# TASK OBJECTIVE
Copy each line below holding "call".

::: INFORMATION PROVIDED :::

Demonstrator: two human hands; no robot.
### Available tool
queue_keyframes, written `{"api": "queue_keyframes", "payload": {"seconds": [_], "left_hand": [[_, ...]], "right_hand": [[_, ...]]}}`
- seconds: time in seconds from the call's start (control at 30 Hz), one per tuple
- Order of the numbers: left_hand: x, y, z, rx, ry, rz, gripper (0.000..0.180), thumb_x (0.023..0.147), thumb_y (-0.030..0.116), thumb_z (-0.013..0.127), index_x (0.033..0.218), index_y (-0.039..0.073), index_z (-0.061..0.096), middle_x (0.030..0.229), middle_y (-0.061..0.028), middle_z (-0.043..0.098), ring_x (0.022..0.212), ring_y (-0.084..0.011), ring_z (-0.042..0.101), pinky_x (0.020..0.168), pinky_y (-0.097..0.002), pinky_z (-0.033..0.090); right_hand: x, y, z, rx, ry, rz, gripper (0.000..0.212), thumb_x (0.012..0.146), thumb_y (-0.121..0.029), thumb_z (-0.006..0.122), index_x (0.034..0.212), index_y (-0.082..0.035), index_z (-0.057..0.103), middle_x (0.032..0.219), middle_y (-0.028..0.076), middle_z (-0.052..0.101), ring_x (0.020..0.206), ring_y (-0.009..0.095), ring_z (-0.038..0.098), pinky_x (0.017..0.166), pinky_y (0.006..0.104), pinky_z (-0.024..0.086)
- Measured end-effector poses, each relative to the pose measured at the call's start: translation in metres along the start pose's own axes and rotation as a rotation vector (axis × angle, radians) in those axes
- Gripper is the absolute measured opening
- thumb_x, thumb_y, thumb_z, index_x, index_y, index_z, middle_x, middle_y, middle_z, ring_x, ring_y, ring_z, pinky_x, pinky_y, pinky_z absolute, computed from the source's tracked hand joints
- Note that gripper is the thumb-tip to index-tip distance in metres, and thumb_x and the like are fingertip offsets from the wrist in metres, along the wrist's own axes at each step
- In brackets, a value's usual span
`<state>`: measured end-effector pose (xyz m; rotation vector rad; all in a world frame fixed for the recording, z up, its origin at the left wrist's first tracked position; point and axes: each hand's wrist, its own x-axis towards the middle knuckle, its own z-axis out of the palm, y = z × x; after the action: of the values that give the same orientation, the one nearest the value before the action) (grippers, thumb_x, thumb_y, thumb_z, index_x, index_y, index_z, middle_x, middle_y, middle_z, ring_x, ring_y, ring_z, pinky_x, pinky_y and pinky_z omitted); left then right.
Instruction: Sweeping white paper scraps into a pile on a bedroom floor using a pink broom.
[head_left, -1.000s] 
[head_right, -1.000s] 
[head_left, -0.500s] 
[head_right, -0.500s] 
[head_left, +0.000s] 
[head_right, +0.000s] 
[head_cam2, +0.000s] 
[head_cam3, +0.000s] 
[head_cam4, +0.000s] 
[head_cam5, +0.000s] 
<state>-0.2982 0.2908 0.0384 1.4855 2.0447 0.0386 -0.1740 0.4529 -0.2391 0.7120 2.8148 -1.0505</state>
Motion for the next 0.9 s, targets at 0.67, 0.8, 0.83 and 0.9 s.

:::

# RESULT OF THE EXERCISE
- seconds: time in seconds from the call's start (control at 30 Hz), one per tuple
- Measured end-effector poses, each relative to the pose measured at the call's start: translation in metres along the start pose's own axes and rotation as a rotation vector (axis × angle, radians) in those axes

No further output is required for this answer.